Abstract
Natural Language Generation (NLG) focuses on the automatic generation of natural language text,
which should ideally be coherent, fluent, and stylistically appropriate for a given communicative goal
and target audience. The tasks in NLG are varied, whether it be summarization, headline generation,
dialogue generation etc., and are also heavily dependent on the domain being considered.
Recent research has focused on creating domain-specific datasets and developing domain-specific models to make NLP systems more suited to real-world applications. Training models on data specific to
a domain has been observed to yield significantly better results across different domains, whether it be
legal, financial or biomedical.
However, we observe that there has not been much work done on problems in the tourism domain.
The tourism industry is important for the benefits it brings and due to its role as a commercial activity
that creates demand and growth for many more industries. Currently, there does not exist any standard
benchmark for the evaluation of travel and tourism-specific data science tasks and models.
To address this gap, we propose a benchmark, TOURISMNLG, of five natural language generation
(NLG) tasks for the tourism domain and release corresponding datasets with standard train, validation
and test splits. Moreover, as NLG systems are diversifying across languages, the datasets we create and
the models we contribute are also multilingual in nature, which is beneficial for the tourism industry
globally.
Further, previously proposed data science solutions for tourism problems do not leverage the recent benefits of transfer learning. Thus, in this thesis, we also contribute the first rigorously pretrained mT5 and
mBART model checkpoints for the tourism domain. The models have been pretrained on four tourismspecific datasets covering different aspects of tourism.

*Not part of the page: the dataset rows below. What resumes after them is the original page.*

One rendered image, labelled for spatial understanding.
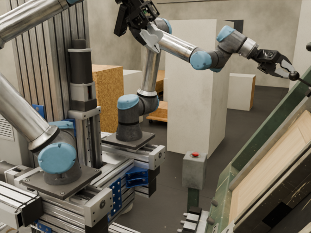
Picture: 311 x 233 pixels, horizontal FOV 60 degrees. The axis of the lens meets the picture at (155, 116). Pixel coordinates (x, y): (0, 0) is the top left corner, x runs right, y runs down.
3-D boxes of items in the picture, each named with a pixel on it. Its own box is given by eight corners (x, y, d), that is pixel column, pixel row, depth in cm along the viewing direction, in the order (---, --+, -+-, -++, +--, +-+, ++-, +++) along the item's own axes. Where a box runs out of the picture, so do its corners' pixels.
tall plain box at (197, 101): (189, 131, 460) (193, 22, 408) (224, 137, 433) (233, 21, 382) (166, 150, 384) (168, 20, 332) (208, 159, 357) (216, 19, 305)
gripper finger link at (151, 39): (164, 51, 86) (147, 26, 83) (151, 58, 90) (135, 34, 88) (168, 47, 88) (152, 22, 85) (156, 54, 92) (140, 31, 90)
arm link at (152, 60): (127, 112, 158) (139, 14, 135) (144, 107, 169) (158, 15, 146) (142, 120, 152) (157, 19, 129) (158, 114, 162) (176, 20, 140)
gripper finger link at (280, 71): (292, 79, 114) (273, 67, 115) (298, 77, 108) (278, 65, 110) (288, 85, 115) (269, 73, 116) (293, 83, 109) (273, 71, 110)
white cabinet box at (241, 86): (227, 103, 643) (229, 72, 622) (252, 106, 617) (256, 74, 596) (222, 107, 605) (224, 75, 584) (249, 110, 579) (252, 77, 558)

Using these models, we present initial baseline results on the benchmark tasks, that indicate an improvement in performance as compared to the respective models without domain-specific pretraining.
Additionally, we consider the problem of summarization for Indian languages, as described in the ILSUM (Indian Language SUMmarization) shared task, which focuses on summarising content from the
news domain in three important Indian languages: Indian English, Hindi, and Gujarati. We evaluate the
performance of existing pretrained models for the task and present our results and findings. We also talk
about steps that must be taken to create high-quality summarization datasets for Indian languages.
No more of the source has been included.